Mooney’s grandson Paschal, the Fianna Fail senator, says Gralton’s deportation cast a long shadow over his family. “I never knew my grandfather, but I remember my Uncle Padraig, who said that he had been quite upset down through the years about how his father [Andrew Mooney] had been vocal in his criticism of Jimmy Gralton at the time. It affected my uncle so much that in his later years he wrote to the Gralton family, apologising for any hurt that his father had caused.”

Mooney says the Fianna Fail government of the time did Gralton a grave injustice by deporting him. “It was totally and completely wrong, but I wouldn’t judge my grandfather’s decisions by the mores of today. You are talking about a deeply religious, conservative country.”

Gralton is the subject of renowned film-maker Ken Loach’s feature film, Jimmy’s Hall, which was released two years ago. Loach describes it as “the story of a socialist who believed he had to liberate the human spirit as well as achieving economic demands . . . It’s a heroic story.”

Paul Laverty, who wrote the screenplay, came across the story in 2011. It is no coincidence, he says, that Gralton’s story is not more widely known. “What’s amazing is that when I went to the historical records office, nothing exists; there’s no paper trail,” says Laverty. “It did remind me of that subversive opening to Milan Kundera’s novel The Book of Laughter and Forgetting: ‘The struggle of man against power is the struggle of memory against forgetting.’ “‘

The bitterness surrounding Gralton’s deportation lingered for decades. Most of his contemporaries are now dead, but two documentaries, both online, give gripping accounts of the time. One is an RTE programme from 1977, the other a film made by Michael Carolan, ‘Deported: The Gralton Story’, that was never broadcast on television but is available on YouTube.
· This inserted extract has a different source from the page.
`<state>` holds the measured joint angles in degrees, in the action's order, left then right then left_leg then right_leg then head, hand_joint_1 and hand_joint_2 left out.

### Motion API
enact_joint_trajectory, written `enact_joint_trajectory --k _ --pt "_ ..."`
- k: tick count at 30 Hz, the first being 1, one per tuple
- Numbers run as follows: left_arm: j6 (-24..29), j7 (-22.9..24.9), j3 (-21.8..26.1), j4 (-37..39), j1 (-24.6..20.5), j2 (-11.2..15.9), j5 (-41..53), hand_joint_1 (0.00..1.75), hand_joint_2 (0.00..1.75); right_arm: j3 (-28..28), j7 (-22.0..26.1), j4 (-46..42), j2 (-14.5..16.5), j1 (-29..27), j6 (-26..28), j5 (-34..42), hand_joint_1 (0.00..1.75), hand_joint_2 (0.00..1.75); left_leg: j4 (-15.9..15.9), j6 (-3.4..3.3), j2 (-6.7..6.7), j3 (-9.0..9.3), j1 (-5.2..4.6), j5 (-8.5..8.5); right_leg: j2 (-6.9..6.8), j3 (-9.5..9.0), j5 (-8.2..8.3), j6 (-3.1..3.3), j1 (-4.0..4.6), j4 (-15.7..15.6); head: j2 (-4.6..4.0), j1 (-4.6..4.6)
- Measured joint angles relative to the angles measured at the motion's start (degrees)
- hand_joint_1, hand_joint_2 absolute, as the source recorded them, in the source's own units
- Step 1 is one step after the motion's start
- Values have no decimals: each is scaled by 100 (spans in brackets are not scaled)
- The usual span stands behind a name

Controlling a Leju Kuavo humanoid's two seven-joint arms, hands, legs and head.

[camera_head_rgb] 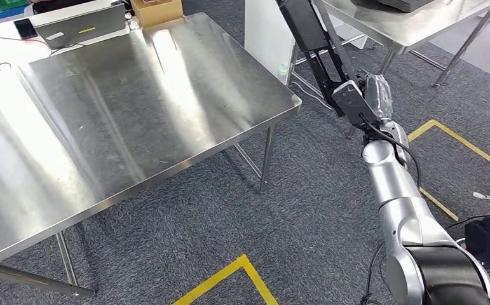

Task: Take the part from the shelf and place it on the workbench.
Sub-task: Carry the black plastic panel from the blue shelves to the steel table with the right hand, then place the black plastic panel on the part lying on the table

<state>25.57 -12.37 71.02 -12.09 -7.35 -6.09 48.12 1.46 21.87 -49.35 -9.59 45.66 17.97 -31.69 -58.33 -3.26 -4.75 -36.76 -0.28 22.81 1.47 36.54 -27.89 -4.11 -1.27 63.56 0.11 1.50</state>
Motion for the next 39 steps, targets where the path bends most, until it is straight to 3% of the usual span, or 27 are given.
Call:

Supporters of Gralton raised the money to erect a monument at the site of Pearse-Connolly Hall. John Feely, a local Labour Party activist, says he knew nothing about Gralton growing up. “I inquired to an uncle about Gralton, and he said, ‘He was the fellow who told the people not to say the angelus.’ There was a genuinely held belief even decades afterwards that Gralton was the Antichrist.”